What new technologies are on the horizon?
The Technology Scan and Assessment is a series of ongoing studies that tracks trends, technologies, and innovations that could influence, or be leveraged as part of, next-generation intelligent transportation systems.
+ Computer Vision
Camera based “Computer Vision,” have been employed to support Advance Driver Assistance Systems in vehicles, and advance traffic management systems on highways. All of these sensors are critical to support the next generation of Autonomous Vehicles as well, such as the Google Self-Driving Car.
Report: Trends in Computer Vision, An overview of vision-based data acquisition and processing technology and its potential for the transportation sector, DOWNLOAD LINK.
This report foresees imaging technology rapidly advancing in applications that require simple object detection, such as vehicle collision avoidance and advanced traffic management systems.

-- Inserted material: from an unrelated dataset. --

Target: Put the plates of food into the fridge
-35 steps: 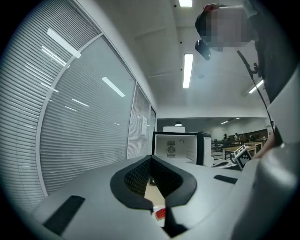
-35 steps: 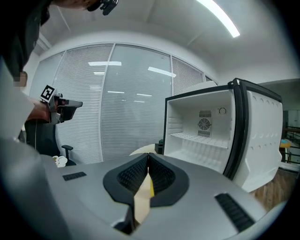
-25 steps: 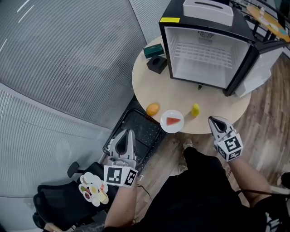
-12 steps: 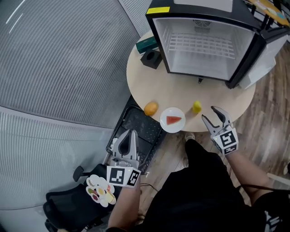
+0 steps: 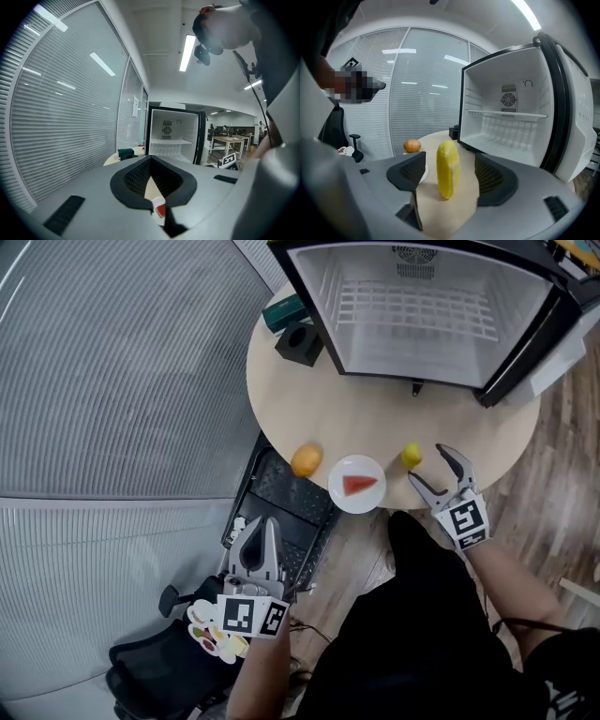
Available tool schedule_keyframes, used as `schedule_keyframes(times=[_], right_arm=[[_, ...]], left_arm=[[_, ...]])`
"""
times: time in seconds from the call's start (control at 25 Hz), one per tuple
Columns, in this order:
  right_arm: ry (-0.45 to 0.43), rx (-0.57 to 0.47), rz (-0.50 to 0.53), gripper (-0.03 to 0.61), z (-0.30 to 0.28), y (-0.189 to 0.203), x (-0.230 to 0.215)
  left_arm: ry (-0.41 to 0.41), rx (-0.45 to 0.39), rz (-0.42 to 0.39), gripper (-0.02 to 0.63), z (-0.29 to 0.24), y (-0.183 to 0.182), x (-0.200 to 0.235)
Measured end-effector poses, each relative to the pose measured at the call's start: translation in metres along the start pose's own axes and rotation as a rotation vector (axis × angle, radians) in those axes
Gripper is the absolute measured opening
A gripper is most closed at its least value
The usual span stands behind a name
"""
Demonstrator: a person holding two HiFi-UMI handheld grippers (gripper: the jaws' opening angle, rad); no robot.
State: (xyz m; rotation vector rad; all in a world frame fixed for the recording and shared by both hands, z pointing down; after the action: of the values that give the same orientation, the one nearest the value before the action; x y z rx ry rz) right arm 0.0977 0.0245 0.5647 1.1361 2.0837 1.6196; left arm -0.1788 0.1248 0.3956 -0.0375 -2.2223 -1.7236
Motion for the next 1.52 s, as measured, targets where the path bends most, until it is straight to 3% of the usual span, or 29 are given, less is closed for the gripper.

The paper speculates that future advances, such as improved object detection algorithms, machine learning and “augmented reality” may influence a number of transportation applications in the automotive, industrial, and infrastructure sectors.
+ Active Sensing Technology
Active sensing systems have been at the core of most infrastructure-based intelligent transportation systems for a number of years, however active sensing is also coming to the next generation of "smart" vehicles.
Report: Trends in Roadway Domain Active Sensing, Developments in Radar, LIDAR and other Sensing Technologies and Impact on Vehicle Crash Avoidance/Automation and Active Traffic Management, DOWNLOAD LINK.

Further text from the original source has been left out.